«Segundo o relato de Mendes Pinto, em cinco horas, uma
força de sessenta mil homens e mais de trezentas embarcações reduziu Liampó a
um monte de ruínas, uma catástrofe que custou as vidas de doze mil cristãos,
dos quais oitocentos portugueses, que morreram nas chamas, a bordo de trinta e
cinco navios e quarenta e dois juncos, perda que foi avaliada em dois milhões e
meio de cruzados de ouro. Vestígios da colónia foram descobertos em Ningpo,
no século passado, as ruínas de um forte em Chin-hae de construção
nitidamente europeia, com as armas nacionais de Portugal gravadas num portão, e
o próprio templo, perto do Portão da Ponte que foi atribuído aos
portugueses de 1528 como a Associação
de Recepção de Estrangeiros.
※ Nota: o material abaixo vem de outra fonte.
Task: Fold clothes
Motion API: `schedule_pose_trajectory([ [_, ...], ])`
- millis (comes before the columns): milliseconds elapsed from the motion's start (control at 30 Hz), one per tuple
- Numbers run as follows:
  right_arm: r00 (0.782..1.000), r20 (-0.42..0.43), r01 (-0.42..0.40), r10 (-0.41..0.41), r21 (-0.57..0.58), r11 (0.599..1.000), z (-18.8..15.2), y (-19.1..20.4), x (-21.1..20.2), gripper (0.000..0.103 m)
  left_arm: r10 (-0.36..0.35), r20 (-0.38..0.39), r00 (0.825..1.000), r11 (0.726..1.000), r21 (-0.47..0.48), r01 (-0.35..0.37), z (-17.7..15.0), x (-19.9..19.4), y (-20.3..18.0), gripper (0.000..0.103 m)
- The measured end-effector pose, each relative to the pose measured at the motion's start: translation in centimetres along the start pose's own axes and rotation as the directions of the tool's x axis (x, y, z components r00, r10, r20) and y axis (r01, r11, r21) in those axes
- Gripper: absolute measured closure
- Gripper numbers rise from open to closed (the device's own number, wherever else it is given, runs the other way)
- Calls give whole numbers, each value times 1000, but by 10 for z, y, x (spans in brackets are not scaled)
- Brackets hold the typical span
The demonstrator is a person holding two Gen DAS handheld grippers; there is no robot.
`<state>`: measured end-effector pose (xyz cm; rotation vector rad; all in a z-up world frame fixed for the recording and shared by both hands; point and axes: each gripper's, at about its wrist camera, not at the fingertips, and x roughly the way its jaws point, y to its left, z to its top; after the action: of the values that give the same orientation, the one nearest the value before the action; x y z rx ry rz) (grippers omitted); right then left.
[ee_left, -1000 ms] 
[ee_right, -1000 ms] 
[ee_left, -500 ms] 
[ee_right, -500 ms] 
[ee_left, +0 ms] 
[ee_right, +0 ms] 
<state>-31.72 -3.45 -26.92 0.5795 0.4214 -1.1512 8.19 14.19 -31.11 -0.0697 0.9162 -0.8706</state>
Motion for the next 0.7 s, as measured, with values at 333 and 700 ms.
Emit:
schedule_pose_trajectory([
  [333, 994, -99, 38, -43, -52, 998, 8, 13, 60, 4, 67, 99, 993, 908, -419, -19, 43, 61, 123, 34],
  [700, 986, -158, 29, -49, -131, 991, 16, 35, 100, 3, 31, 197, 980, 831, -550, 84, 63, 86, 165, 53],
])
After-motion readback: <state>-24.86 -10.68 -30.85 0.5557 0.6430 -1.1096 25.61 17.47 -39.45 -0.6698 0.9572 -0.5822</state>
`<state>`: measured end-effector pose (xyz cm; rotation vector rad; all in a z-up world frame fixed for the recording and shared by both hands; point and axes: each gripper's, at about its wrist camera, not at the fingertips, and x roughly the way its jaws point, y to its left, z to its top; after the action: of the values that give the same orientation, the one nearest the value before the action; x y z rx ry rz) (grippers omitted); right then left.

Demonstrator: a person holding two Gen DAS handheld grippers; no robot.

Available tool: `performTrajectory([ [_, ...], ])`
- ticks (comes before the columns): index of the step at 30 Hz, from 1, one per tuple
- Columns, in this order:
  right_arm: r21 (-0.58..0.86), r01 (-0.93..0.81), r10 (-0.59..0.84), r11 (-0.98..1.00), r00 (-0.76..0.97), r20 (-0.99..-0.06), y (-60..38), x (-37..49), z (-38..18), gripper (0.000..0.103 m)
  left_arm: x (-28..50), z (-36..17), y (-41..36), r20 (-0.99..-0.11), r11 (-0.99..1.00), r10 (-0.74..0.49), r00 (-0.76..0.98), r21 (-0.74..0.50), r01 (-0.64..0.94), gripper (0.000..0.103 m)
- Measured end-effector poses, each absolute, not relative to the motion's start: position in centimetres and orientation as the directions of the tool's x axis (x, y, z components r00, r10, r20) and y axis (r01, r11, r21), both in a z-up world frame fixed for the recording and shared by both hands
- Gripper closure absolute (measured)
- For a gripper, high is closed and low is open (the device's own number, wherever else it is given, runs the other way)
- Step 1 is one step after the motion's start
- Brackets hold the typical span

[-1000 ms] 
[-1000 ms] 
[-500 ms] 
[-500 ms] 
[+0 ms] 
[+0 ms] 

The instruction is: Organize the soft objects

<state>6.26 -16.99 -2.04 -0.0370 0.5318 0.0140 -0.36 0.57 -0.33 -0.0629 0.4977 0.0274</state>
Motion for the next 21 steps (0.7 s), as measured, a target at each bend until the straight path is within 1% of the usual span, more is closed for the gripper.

Nos Anais de Ningpo está
registado que no vigésimo sexto ano de Kia Tsing (1548) os japoneses
atacaram Ningpo e que no ano anterior tinham sido proibidas as relações
com o estrangeiro, sob pena de decapitação, pelo governador provincial Chu
Huan, que, por isso, se tornou tão impopular e sujeito a tantos ataques que foi
destituído de todos os cargos. Por estranho que seja, nos Anais não há qualquer
menção à catástrofe de Liampó, como foi narrada por Mendes Pinto.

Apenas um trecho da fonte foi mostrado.